张星辰低头执笔演算,算到烦闷处便嘟囔两句课业太难。
好不容易把当日课业全数写完,张星辰将笔墨草草归拢,整个人瘫坐在木椅上舒展四肢,连日紧绷的神经总算得以松懈。
暖黄的油灯映着车厢四壁,里侧隔间的布帘微微垂落,林小满睡得安稳踏实,细碎均匀的呼吸隔着布料隐隐飘来,李相夷则在一旁有条不紊地整理散落一地的教科书,目光时不时留意出神发呆的侄女。
张星辰指尖无意识摩挲着桌边的木沿,思绪不由自主飘回白日的村落见闻,满心绕着林小满的遭遇反复琢磨。
她从小在现代环境长大,接受的是非观念直白干脆,凡事习惯非黑即白,一件事总要揪出绝对的对错,好人就该毫无保留行善,做错的人便要全盘受责,从来没有中间地带。
放在从前,听闻小满无辜受难、一众亲友冷眼旁观,她第一反应便是气恼,埋怨大伯懦弱自私、村民愚昧冷血,恨不得当场斥责所有人的冷漠回避。

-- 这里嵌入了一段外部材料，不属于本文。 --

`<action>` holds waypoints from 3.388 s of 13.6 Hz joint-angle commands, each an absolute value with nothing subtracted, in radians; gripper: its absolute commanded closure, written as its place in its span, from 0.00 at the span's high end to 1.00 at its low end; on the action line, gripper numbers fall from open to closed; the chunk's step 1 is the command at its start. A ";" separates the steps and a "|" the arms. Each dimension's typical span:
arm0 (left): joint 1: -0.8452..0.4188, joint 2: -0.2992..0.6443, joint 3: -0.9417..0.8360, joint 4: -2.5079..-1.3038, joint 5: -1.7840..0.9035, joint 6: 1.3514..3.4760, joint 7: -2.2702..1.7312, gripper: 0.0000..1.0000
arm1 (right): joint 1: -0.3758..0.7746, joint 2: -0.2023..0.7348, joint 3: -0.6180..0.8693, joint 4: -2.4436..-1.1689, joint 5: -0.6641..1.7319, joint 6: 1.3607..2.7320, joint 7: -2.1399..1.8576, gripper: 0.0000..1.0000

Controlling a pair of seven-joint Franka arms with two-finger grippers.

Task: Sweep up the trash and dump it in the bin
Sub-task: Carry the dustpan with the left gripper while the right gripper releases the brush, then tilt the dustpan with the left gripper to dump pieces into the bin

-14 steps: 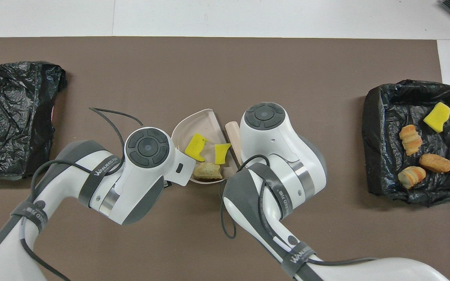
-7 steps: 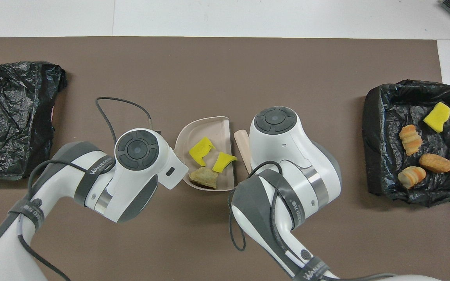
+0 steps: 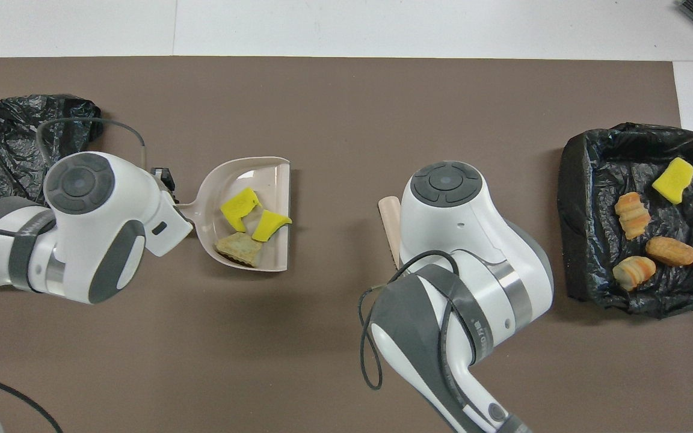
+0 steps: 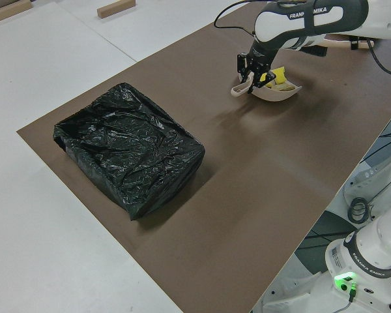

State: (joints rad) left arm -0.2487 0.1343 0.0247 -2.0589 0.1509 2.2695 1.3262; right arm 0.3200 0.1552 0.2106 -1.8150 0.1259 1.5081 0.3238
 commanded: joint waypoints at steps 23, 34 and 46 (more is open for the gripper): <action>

可真正亲身踏进小院、看清一家人的处境之后,固有的认知一点点产生松动,她再也没法简单用好坏两个标签去定义任何人。
大伯念着手足亲情,虽然念的不多,只是满心牵挂独子安危,浸在迷信的流言里,恐惧慢慢盖过了心底的善意,才选择疏远。
大伯母更是矛盾交织的普通人,顶着丈夫的管束偷偷投喂许久吃食,早已拼尽全力守住心软,等到亲生儿子卧病不起,被漫天晦气说法吓得心神不宁,不愿意继续帮扶也是人之常情。